Reproduce every line below exactly as written; do not include the images.

— Data —

_ _ _ _ _ _ _

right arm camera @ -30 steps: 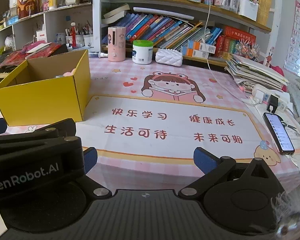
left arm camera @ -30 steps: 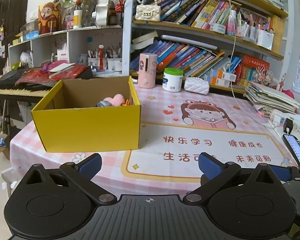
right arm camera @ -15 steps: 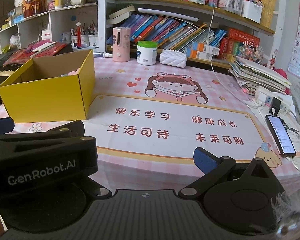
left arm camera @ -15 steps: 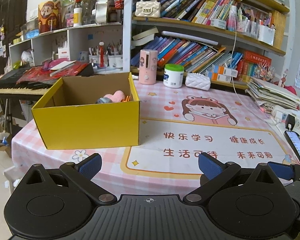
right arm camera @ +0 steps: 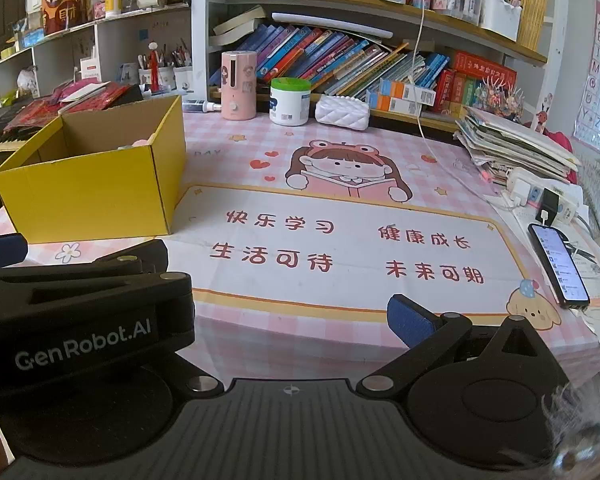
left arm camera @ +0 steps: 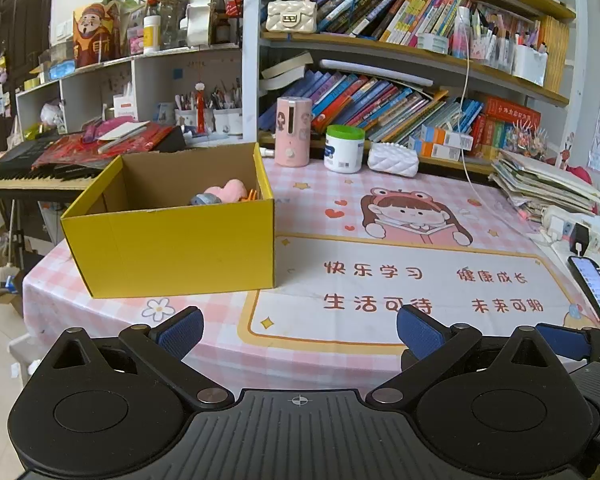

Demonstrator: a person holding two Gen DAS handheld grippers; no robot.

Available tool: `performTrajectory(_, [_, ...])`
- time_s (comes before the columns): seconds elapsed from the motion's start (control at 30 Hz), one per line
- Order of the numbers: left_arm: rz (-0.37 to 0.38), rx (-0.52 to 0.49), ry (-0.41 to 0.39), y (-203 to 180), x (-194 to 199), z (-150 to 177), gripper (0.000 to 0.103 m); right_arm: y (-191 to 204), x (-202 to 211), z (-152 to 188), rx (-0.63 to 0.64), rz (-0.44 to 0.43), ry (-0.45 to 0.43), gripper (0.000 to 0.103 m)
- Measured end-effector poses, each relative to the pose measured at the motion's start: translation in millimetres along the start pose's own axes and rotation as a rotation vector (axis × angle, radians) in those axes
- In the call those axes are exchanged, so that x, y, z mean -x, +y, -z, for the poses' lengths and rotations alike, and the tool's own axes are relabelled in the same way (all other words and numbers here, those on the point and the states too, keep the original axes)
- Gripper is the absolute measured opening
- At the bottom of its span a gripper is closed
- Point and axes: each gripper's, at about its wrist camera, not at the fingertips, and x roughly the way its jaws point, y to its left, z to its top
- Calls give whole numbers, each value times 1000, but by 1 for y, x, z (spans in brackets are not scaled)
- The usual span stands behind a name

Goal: Organize objects

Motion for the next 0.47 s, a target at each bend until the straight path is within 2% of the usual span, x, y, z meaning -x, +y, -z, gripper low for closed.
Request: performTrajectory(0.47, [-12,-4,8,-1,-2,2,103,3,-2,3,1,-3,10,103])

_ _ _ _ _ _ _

— Solution for this task —
right arm camera @ -30 steps: 
left arm camera @ -30 steps: 
right arm camera @ -15 steps: 
left arm camera @ -15 steps: 
right arm camera @ +0 steps: 
left arm camera @ +0 steps: 

Demonstrator: a person holding two Gen DAS handheld grippers; no robot.

Available tool: `performTrajectory(_, [_, ...])`
- time_s (comes before the columns): seconds elapsed from the motion's start (control at 30 Hz), one per line
- Order of the numbers: left_arm: rz (-0.37 to 0.38), rx (-0.52 to 0.49), ry (-0.41 to 0.39), y (-203 to 180), x (-194 to 199), z (-150 to 177), gripper (0.000 to 0.103 m); right_arm: y (-191 to 204), x (-202 to 211), z (-152 to 188), rx (-0.63 to 0.64), rz (-0.44 to 0.43), ry (-0.45 to 0.43), gripper (0.000 to 0.103 m)
- Measured end-effector poses, each relative to the pose measured at the motion's start: translation in millimetres along the start pose's own axes and rotation as a rotation vector (axis × angle, radians) in those axes
- In the call those axes are exchanged, so that x, y, z mean -x, +y, -z, for the poses' lengths and rotations alike, and the tool's own axes are relabelled in the same way (all other words and numbers here, those on the point and the states too, keep the original axes)
- Gripper is the absolute measured opening
- At the bottom of its span a gripper is closed
- Point and axes: each gripper's, at about its wrist camera, not at the fingertips, and x roughly the way its jaws point, y to its left, z to its top
- Calls give whole numbers, each value times 1000, but by 1 for y, x, z (spans in brackets are not scaled)
- The usual span stands behind a name

Goal: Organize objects

Motion for the next 0.47 s, a target at each bend until the straight path is within 2% of the usual span, x, y, z meaning -x, +y, -z, gripper low for closed.
Request: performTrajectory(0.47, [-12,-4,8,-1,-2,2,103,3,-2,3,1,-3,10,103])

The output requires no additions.